Train 3-4 times a week in total. Don't think in terms of muscle groups, your body works in planes of motion like push/pull.


----------



## iron12345 (May 27, 2010)

im only asking about a specific muscle group not how many workouts in total. I read somewhere it can take your CNS a full 7 days to recover after a heavy session so if you do your biceps back on day 1 the muscles will be recovered by day 3 but the nerve routes that activate these muscles will take a full 7 days to recover? On the days inbetween you would exercise other muscle groups


----------



## FMJ (May 27, 2010)

I do three full body workouts per week. But I rotate the intensity, Start with a heavy day, then a lighter, high rep day, then another heavy.
Rest and eat enough and listen to your own body. There's no hard number because some people can take more than others before overtraining sets in. As for body parts, Gaz is right on. Don't think of muscle groups because most compunds work a variety of muscles. For example, if you do heavy bench pressing on one day and think you'll give yourself a break the next day by working your shoulders and triceps, you'll soon realize that your benching pretty much wasted your shoulders and triceps already.


----------



## iron12345 (May 27, 2010)

yeah i was going to do push/pull/legs but in effect that still ends up being each muscle group directly trained once per week


----------



## Gazhole (May 27, 2010)

Whatever you do, you probably won't be completely recovered anyway. Over the course of a program you continually make inroads into your recovery and get further away from a fully rested state. It's this stress which causes your body to adapt and get bigger/stronger etc to this constant stimulus. Taking a week or two off every 6-12 weeks takes care of that, so you're back to fully recovered before your next program.

3-4 days of rest a week is enough for most programs, whatever your training split is. Don't think too much about how long it takes for particular muscle groups to recover because in all probability you won't figure it out.

Push/Pull/Legs is an okay split, but ends up with you training upper body more than lower body. Unless you do double the volume on legs day - so you could do 3 exercises on push and pull day, and 6 on legs day. Best to put legs in the middle aswell.


----------



## iron12345 (May 29, 2010)

so i was doing similar to

day 1 
weighted pushups 3 sets
db fly 3 sets
military press 3 sets
french press 3 sets

rest

day 2
deadlift 3 sets
pull ups 3 sets
bb row 3 sets
hammer curl 3 sets

rest

day 3
squats 3 sets
lunges 3 sets
calf raises 3 sets
some ab work


thing is on day 1 i struggle to do many french press cos my triceps are trashed?


----------



## DaBeast25 (May 29, 2010)

iron12345 said:


> so i was doing similar to
> 
> day 1
> weighted pushups 3 sets
> ...


 
That's a fairly low volume program if you're looking for hypertrophy.  I do like to see you're not trying to do 20 sets per bodypart, but you could probably add a few sets or exercises in each workout.

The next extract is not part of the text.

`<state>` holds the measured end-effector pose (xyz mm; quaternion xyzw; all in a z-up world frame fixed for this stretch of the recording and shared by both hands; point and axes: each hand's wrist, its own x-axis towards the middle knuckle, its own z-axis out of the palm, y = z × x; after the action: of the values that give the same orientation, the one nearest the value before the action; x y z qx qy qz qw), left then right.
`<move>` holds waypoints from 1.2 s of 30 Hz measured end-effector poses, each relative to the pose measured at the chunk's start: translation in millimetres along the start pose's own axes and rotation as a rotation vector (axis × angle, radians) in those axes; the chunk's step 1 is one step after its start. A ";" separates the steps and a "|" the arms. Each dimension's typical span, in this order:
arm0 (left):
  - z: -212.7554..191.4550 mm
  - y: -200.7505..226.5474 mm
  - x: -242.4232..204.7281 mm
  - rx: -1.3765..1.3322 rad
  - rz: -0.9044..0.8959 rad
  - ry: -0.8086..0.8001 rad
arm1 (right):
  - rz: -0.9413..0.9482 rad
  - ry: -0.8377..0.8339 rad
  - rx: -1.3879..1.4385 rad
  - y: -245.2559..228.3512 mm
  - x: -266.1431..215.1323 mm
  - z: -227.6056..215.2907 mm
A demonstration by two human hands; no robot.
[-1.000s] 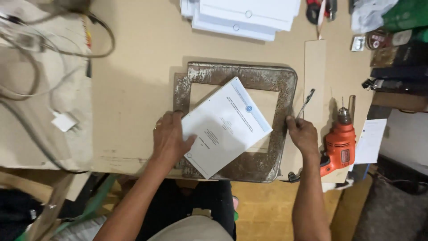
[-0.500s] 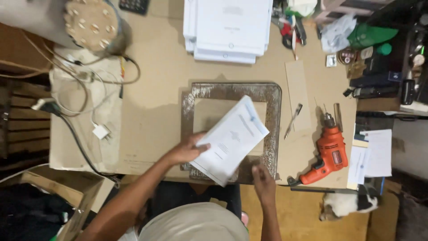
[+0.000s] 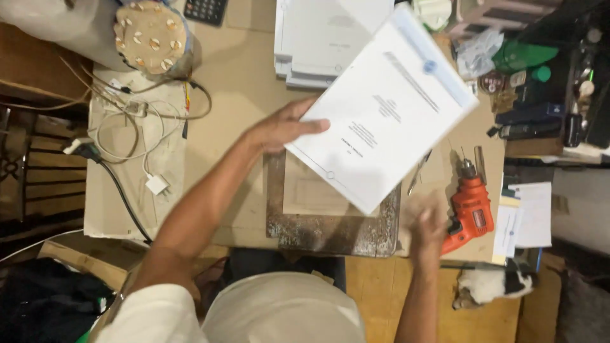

If you want size I'd skip out on most single joint movements and focus on the compound moves.  No problem to add an arm exercise at the end of your workout but I wouldn't worry too much about being fatigued going into your arm exercise since 90% of your energy should go towards the big lifts anyway.  (Fyi... Deads are more of a leg exercise than anything else).

I'm a big fan of push, pull, legs but I'd go something like this...

Push-
DB or BB Flat Bench 
DB or BB Incline
Military Press
Lateral Raise
Dips

Pull-
BB Row or T-bar Row
Pull-ups or Pull down
DB Row or Cable Row
Reverse Fly (on incline bench)
Hammer Curls

Legs-
Front Squat or Back Sqaut
RDL
Reverse Lunge or Step-up
Prone Leg Curl
Calves(if it's that important to you)
Core Work

my rate's $100/hour I'll send you the bill


----------



## DaBeast25 (May 29, 2010)

Just saw you asked about studies...science says each muscle group 2x/week for hypertrophy in which case you'd be better off with an upper/lower/OFF/upper/lower split monday through friday.  Bro-science and most bodybuilders will hit each muscle once per week.  With that said I still like the push/pull/legs split and you could easily do 4 workouts/week like this to increase your frequency.


----------



## CaptainNapalm (May 29, 2010)

iron12345 said:


> im quite new to weightlifting, how many times should each muscle group be exercised per week for optimal muscle hypertrophy? I read that although the muscle can repair within about 48 hours it takes the CNS a lot longer hence the reason a lot of people abdicate training each muscle once per week? Drug free btw, i know diet is a huge part of weight lifting but that aside imagining you have a great diet how many times is optimal? anyone got any studies etc thanks



The people who train each muscle group once a week still end up in the gym usually 5 times a week which would be more stress on your CNS if you did each major muscle group 2 per week and only trained 4 times a week.  As a beginner you can benefit well from a full body workout three times a week using compound exercises with correct form.  For me, what I find works best is upper body one day and lower body the next day with one day's rest in between.  This gives your CNS plenty of time to recover, trains each muscle group almost twice a week and 3 days will go by until you hit that same muscle group again which is optimum in my opinion for muscle recovery.


----------



## GregW (May 29, 2010)

3 times a week when you're first starting is good advice


----------



## iron12345 (May 30, 2010)

Was thinking of doing upper rest lower rest repeAt so it will be twice every 8 days? Can someone with some experience please post a workout for this if they know one? Thanks


----------